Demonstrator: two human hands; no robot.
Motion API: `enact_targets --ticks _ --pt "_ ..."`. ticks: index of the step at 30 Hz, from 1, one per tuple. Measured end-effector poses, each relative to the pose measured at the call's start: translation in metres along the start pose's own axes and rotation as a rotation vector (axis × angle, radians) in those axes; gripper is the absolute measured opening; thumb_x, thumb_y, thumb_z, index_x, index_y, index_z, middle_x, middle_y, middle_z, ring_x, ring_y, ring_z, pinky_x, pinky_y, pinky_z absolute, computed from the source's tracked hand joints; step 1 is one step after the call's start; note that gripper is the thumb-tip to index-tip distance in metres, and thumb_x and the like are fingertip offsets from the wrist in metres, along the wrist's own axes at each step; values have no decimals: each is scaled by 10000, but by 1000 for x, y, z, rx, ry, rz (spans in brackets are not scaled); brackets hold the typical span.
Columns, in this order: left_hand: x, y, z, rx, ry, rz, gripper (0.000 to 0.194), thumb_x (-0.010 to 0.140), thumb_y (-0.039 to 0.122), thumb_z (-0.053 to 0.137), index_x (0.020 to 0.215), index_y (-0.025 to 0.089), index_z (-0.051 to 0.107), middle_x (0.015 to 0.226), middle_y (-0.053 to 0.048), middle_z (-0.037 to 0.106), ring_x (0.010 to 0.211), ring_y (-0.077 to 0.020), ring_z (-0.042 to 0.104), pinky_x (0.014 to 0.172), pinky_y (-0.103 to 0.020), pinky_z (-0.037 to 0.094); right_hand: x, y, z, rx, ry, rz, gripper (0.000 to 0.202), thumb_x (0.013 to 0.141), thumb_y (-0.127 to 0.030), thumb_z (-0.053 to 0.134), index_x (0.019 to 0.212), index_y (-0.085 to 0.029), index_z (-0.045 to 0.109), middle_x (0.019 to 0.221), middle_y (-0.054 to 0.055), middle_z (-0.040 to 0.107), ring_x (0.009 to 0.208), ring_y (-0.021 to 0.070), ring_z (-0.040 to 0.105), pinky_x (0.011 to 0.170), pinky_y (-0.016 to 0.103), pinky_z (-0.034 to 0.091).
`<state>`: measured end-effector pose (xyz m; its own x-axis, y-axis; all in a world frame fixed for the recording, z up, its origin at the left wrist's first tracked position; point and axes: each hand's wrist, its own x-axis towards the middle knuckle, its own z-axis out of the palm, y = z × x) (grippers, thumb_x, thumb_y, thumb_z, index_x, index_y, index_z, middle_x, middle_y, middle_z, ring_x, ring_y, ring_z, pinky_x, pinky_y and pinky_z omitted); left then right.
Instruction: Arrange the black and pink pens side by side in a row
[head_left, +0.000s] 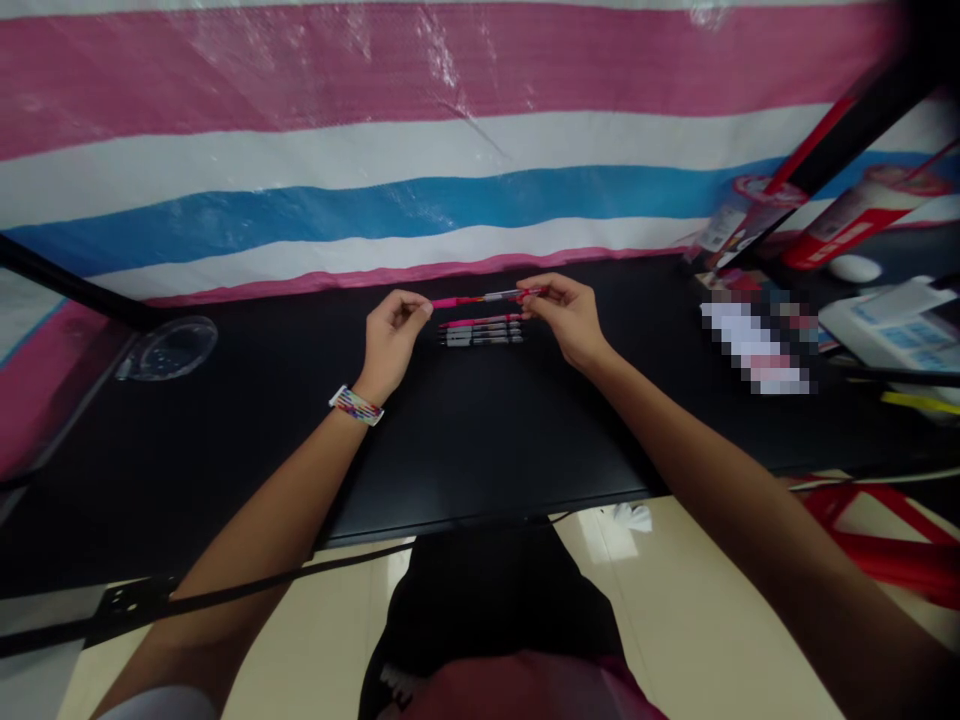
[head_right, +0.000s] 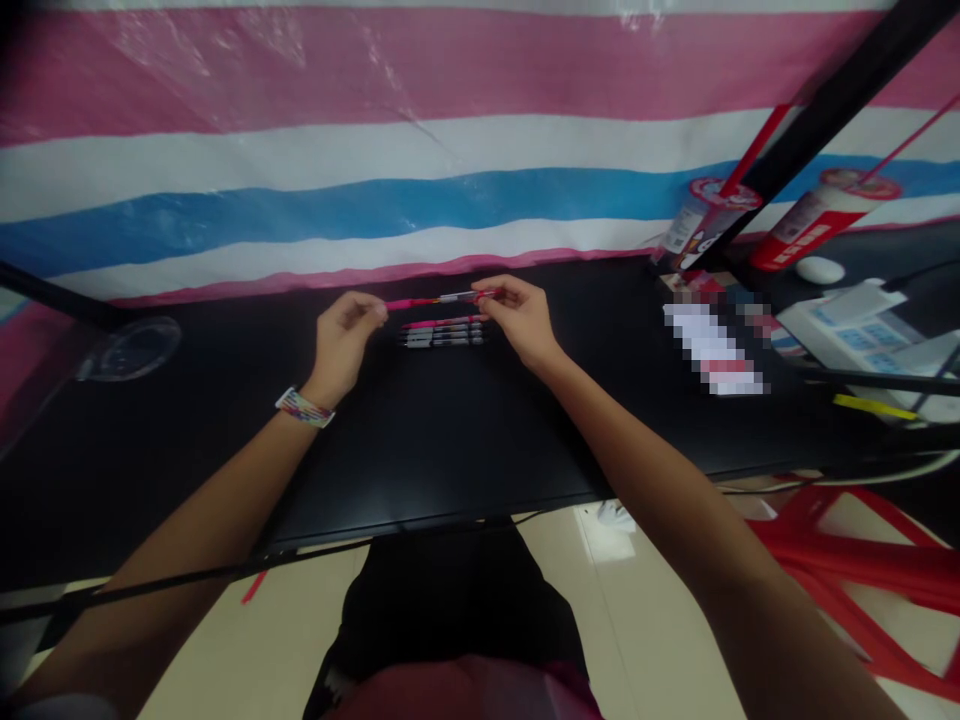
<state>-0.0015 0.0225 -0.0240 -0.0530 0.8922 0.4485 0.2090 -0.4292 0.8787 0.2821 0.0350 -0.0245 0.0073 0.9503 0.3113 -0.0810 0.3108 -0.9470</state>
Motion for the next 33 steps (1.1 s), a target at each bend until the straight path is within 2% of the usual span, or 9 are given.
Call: enact_targets --ticks 4,11,16,20,23,26,29,32,33 --pt "0 -5 -1 -24 23 -11 149 951 360 868 1035 241 838 1052 -57 842 1004 -212 788 966 -368 623 2 1 -2 -21 53 -14 189 798 -291 822 982 -247 838 879 33 783 822 227 735 847 461 669" --pt "0 -7 -1 -24 5 21 130 951 315 856 1055 237 849 1079 -61 857 1002 -207 804 959 -365 624 2 2 -4 -35 62 -10 180 819 -295 821 992 -255 846 936 49 805 844 230 740 868 462 666" --pt "-4 2 -1 150 -149 89 244 1074 402 707 915 225 763 827 -21 765 773 -166 701 772 -328 551 -4 -1 -1 -5 -117 82 255 790 -327 918 1028 -234 905 877 45 828 816 228 750 931 493 654" --pt "-7 5 -1 248 -203 128 463 1161 444 551 769 220 650 699 0 614 673 -147 598 707 -323 490 -6 -2 1 20 -124 111 273 783 -340 936 1037 -241 917 909 48 849 831 226 760 937 487 650" --pt "-6 3 1 125 -178 140 214 1049 446 768 1026 237 723 939 -29 740 880 -179 722 808 -325 562 -6 -4 1 76 -109 148 271 758 -333 948 1011 -241 917 885 44 846 808 216 754 918 470 649" --pt "-6 1 4 27 -154 101 367 1024 440 809 1324 268 684 981 -29 770 920 -194 768 863 -344 602 -6 -4 2 106 -115 172 285 749 -340 958 1014 -244 915 896 46 847 804 210 749 916 461 649" --pt "-6 1 5 18 -179 87 354 1087 443 721 1391 274 659 858 -8 755 823 -188 763 852 -361 611 -7 -3 4 77 -133 182 304 748 -359 965 1024 -244 911 904 48 841 803 214 742 916 473 651" --pt "-6 2 4 44 -155 191 563 953 420 888 1439 284 638 1169 -71 812 1091 -234 787 977 -391 611 -7 -2 4 75 -134 188 314 751 -373 963 1031 -243 907 909 49 840 803 216 735 911 478 650" --pt "-6 2 4 55 -152 195 545 946 428 896 1413 280 658 1215 -79 810 1130 -242 781 998 -397 607 -7 -2 4 82 -132 188 313 750 -370 962 1031 -244 907 912 49 841 810 216 736 909 474 648"
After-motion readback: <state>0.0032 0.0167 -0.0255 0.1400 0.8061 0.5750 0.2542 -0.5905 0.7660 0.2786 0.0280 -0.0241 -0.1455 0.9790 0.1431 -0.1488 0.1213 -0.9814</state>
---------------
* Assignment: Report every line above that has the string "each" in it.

* Result of the task:
Motion API: `enact_targets --ticks _ --pt "_ ..."`. ticks: index of the step at 30 Hz, from 1, one per tuple. Measured end-effector poses, each relative to the pose measured at the call's start: translation in metres along the start pose's own axes and rotation as a rotation vector (axis × angle, radians) in those axes; gripper is the absolute measured opening; thumb_x, thumb_y, thumb_z, index_x, index_y, index_z, middle_x, middle_y, middle_z, ring_x, ring_y, ring_z, pinky_x, pinky_y, pinky_z absolute, computed from the source's tracked hand joints; step 1 is one step after the call's start; note that gripper is the thumb-tip to index-tip distance in metres, and thumb_x and the like are fingertip offsets from the wrist in metres, along the wrist's own axes at each step; values have no decimals: each is scaled by 10000, but by 1000 for x, y, z, rx, ry, rz (spans in brackets are not scaled); brackets hold the typical span.
`<state>`: measured end-effector pose (xyz m; its own x-axis, y-axis; all in a world frame fixed for the recording, z up, its origin at the left wrist's first tracked position; point and axes: each hand's wrist, its own x-axis towards the middle knuckle, its own z-axis out of the palm, y = z × x) (grippers, thumb_x, thumb_y, thumb_z, index_x, index_y, index_z, middle_x, middle_y, middle_z, ring_x, ring_y, ring_z, pinky_x, pinky_y and pinky_z omitted); left then right.
Motion for the next 33 steps (1.1 s), a target at each bend until the straight path is within 2% of the usual span, or 9 are given.

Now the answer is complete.